= Pat Forde =

American journalist

Pat Forde is an American sports journalist who is a national columnist for Sports Illustrated. He previously worked for ESPN, The Courier-Journal in Louisville, Kentucky, and Yahoo Sports.

== Personal life and education ==
Forde is a native of Colorado Springs, Colorado. He currently lives in Louisville with his wife Tricia, a former swimmer at Northwestern University. All three of their children were college swimmers—son Mitchell at Missouri from 2013 to 2017, another son Clayton at Georgia from 2016 to 2020, and daughter Brooke at Stanford from 2017 to 2022. Brooke was a silver medalist in the Tokyo Olympics in 2021 as part of the USA 4 × 200m freestyle relay team.

Forde played high school football for Gary Barnett during his sophomore and junior years (1980–81) at Air Academy High School in Colorado Springs.
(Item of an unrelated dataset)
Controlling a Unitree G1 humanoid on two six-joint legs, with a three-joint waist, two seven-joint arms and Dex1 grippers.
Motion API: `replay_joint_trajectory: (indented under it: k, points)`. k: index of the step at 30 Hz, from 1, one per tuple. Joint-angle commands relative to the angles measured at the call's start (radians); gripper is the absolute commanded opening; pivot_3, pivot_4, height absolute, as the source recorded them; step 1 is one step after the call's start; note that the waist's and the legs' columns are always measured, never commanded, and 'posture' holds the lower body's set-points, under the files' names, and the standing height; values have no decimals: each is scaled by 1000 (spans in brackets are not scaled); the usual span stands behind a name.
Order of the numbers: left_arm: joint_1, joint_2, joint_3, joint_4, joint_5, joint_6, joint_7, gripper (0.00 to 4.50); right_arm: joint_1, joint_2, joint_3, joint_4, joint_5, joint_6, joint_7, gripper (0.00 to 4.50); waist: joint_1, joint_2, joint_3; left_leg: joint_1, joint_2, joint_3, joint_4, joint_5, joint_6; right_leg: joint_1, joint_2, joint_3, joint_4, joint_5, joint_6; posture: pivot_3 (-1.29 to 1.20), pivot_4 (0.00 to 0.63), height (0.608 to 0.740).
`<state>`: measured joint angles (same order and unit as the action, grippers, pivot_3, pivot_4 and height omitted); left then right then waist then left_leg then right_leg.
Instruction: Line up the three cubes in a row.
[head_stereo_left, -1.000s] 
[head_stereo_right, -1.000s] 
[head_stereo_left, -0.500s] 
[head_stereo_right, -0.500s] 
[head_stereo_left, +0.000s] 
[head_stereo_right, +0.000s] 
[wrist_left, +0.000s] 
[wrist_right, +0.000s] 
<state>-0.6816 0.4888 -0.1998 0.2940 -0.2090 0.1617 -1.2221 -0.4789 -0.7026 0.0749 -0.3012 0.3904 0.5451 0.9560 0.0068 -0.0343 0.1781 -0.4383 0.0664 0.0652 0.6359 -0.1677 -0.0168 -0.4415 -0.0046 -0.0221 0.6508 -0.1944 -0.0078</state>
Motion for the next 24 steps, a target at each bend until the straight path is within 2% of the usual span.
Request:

He is a 1987 graduate of the University of Missouri in Columbia, Missouri.

== Career ==

===The Courier-Journal===
Forde began his career in 1987 working as a journalist for The Courier-Journal in Louisville, where his writing won numerous awards. He initially worked there as a beat reporter and then spent 12 years writing a column.

===ESPN===
In 2004, Forde left The Courier-Journal to join ESPN full-time after freelancing for their website for about seven years. During the NCAA football season, Forde wrote a column called "Forde Yard Dash", and during the NCAA basketball season, he wrote a column called "Forde Minutes". He also appeared on ESPN radio and television.

===Yahoo! Sports===
On November 1, 2011, after the expiration of his contract, Forde left ESPN to pursue a career with Yahoo Sports. There, he resumed his weekly "Forde Yard Dash" and, later, his "Forde Minutes" column as well.

=== Sports Illustrated ===
On October 29, 2019, Forde joined Sports Illustrated as its new senior college sports writer. He continues to write both "Forde-Yard Dash" and "Forde Minutes" for SI.

====Feud with Auburn====
Forde has a nationally known feud with Auburn University, specifically with the university's men's basketball coach Bruce Pearl. Forde's excessive criticism of Pearl has led many fans and Sports Illustrated readers to assume that Forde has an unhealthy dislike for Pearl. Such articles have caused a plethora of Auburn fans, specifically those that are X users, to retaliate to Forde's writings with an assorted bombardment of memes.

===Book on Rick Pitino===
In 2008, Forde served as the co-author for University of Louisville basketball coach Rick Pitino's Rebound Rules: The Art of Success 2.0.